AIM OF THE TASK:
Could you please repeat the data below word for word?

- Opening Delimiter -

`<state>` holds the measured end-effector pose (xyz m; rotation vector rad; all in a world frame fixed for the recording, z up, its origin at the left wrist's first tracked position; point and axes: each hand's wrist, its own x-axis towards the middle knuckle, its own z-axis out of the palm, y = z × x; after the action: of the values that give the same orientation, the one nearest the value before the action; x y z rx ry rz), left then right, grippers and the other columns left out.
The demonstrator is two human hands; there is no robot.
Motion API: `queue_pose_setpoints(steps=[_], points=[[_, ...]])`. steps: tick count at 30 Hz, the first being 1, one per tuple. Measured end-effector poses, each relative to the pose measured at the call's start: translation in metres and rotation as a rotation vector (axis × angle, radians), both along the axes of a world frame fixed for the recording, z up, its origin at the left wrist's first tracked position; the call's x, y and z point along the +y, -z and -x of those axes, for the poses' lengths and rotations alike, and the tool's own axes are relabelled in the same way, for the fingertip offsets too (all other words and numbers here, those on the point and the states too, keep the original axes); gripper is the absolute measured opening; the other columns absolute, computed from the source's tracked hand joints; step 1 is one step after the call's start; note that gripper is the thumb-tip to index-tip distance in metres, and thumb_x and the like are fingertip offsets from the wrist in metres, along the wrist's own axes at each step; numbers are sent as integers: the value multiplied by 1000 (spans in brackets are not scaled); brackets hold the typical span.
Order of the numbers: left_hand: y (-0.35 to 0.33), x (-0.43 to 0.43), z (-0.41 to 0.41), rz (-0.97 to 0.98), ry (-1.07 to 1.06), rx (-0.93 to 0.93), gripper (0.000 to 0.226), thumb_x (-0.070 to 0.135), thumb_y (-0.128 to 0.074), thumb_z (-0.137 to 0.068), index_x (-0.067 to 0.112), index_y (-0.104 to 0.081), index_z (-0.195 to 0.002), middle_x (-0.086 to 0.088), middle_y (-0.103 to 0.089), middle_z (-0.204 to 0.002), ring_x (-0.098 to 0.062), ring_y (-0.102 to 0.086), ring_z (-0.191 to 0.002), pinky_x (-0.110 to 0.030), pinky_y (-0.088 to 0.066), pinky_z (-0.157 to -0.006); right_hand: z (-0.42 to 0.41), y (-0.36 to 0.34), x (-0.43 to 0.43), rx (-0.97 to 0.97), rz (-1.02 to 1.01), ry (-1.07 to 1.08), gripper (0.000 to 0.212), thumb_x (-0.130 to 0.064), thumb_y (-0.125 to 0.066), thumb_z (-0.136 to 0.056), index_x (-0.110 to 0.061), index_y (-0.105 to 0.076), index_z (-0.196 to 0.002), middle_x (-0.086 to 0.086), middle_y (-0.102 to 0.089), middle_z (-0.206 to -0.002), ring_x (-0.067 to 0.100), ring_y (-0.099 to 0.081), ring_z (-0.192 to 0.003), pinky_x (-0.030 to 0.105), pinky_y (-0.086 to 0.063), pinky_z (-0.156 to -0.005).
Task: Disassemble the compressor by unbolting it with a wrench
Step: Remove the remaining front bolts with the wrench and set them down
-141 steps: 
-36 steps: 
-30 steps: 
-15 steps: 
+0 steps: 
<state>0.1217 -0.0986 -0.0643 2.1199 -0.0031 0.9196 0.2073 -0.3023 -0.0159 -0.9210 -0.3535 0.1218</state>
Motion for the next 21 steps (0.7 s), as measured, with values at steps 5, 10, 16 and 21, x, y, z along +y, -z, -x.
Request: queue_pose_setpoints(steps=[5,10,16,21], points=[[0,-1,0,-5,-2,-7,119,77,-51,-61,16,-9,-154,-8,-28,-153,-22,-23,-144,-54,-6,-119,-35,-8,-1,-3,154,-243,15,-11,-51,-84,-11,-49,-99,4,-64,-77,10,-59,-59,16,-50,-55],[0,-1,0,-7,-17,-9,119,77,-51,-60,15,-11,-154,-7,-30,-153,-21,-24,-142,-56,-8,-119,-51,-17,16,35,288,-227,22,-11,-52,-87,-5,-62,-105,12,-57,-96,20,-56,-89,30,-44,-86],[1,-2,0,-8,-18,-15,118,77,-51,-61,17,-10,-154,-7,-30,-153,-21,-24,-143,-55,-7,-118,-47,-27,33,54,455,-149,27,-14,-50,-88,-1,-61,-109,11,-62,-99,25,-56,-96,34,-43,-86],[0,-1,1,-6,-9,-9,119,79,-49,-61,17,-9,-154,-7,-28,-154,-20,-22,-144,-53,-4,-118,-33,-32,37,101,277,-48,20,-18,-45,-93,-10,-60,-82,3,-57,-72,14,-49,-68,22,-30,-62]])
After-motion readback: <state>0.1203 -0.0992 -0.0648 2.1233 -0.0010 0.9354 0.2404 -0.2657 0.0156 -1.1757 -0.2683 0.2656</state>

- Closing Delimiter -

WRITTEN ANSWER:
`<state>` holds the measured end-effector pose (xyz m; rotation vector rad; all in a world frame fixed for the recording, z up, its origin at the left wrist's first tracked position; point and axes: each hand's wrist, its own x-axis towards the middle knuckle, its own z-axis out of the palm, y = z × x; after the action: of the values that give the same orientation, the one nearest the value before the action; x y z rx ry rz), left then right, grippers and the other columns left out.
The demonstrator is two human hands; there is no robot.
Motion API: `queue_pose_setpoints(steps=[_], points=[[_, ...]])`. steps: tick count at 30 Hz, the first being 1, one per tuple. Measured end-effector poses, each relative to the pose measured at the call's start: translation in metres and rotation as a rotation vector (axis × angle, radians), both along the axes of a world frame fixed for the recording, z up, its origin at the left wrist's first tracked position; the call's x, y and z point along the +y, -z and -x of those axes, for the poses' lengths and rotations alike, and the tool's own axes are relabelled in the same way, for the fingertip offsets too (all other words and numbers here, those on the point and the states too, keep the original axes); gripper is the absolute measured opening; the other columns absolute, computed from the source's tracked hand joints; step 1 is one step after the call's start; note that gripper is the thumb-tip to index-tip distance in metres, and thumb_x and the like are fingertip offsets from the wrist in metres, along the wrist's own axes at each step; numbers are sent as integers: the value multiplied by 1000 (spans in brackets are not scaled); brackets hold the typical span.
Order of the numbers: left_hand: y (-0.35 to 0.33), x (-0.43 to 0.43), z (-0.41 to 0.41), rz (-0.97 to 0.98), ry (-1.07 to 1.06), rx (-0.93 to 0.93), gripper (0.000 to 0.226), thumb_x (-0.070 to 0.135), thumb_y (-0.128 to 0.074), thumb_z (-0.137 to 0.068), index_x (-0.067 to 0.112), index_y (-0.104 to 0.081), index_z (-0.195 to 0.002), middle_x (-0.086 to 0.088), middle_y (-0.103 to 0.089), middle_z (-0.204 to 0.002), ring_x (-0.098 to 0.062), ring_y (-0.102 to 0.086), ring_z (-0.191 to 0.002), pinky_x (-0.110 to 0.030), pinky_y (-0.088 to 0.066), pinky_z (-0.157 to -0.006); right_hand: z (-0.42 to 0.41), y (-0.36 to 0.34), x (-0.43 to 0.43), rx (-0.97 to 0.97), rz (-1.02 to 1.01), ry (-1.07 to 1.08), gripper (0.000 to 0.212), thumb_x (-0.130 to 0.064), thumb_y (-0.125 to 0.066), thumb_z (-0.136 to 0.056), index_x (-0.110 to 0.061), index_y (-0.105 to 0.076), index_z (-0.196 to 0.002), middle_x (-0.086 to 0.086), middle_y (-0.102 to 0.089), middle_z (-0.206 to -0.002), ring_x (-0.067 to 0.100), ring_y (-0.099 to 0.081), ring_z (-0.192 to 0.003), pinky_x (-0.030 to 0.105), pinky_y (-0.086 to 0.063), pinky_z (-0.156 to -0.005).
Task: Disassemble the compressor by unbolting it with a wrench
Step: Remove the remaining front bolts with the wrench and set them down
-141 steps: 
-36 steps: 
-30 steps: 
-15 steps: 
+0 steps: 
<state>0.1217 -0.0986 -0.0643 2.1199 -0.0031 0.9196 0.2073 -0.3023 -0.0159 -0.9210 -0.3535 0.1218</state>
Motion for the next 21 steps (0.7 s), as measured, with values at steps 5, 10, 16 and 21, x, y, z along +y, -z, -x.
Request: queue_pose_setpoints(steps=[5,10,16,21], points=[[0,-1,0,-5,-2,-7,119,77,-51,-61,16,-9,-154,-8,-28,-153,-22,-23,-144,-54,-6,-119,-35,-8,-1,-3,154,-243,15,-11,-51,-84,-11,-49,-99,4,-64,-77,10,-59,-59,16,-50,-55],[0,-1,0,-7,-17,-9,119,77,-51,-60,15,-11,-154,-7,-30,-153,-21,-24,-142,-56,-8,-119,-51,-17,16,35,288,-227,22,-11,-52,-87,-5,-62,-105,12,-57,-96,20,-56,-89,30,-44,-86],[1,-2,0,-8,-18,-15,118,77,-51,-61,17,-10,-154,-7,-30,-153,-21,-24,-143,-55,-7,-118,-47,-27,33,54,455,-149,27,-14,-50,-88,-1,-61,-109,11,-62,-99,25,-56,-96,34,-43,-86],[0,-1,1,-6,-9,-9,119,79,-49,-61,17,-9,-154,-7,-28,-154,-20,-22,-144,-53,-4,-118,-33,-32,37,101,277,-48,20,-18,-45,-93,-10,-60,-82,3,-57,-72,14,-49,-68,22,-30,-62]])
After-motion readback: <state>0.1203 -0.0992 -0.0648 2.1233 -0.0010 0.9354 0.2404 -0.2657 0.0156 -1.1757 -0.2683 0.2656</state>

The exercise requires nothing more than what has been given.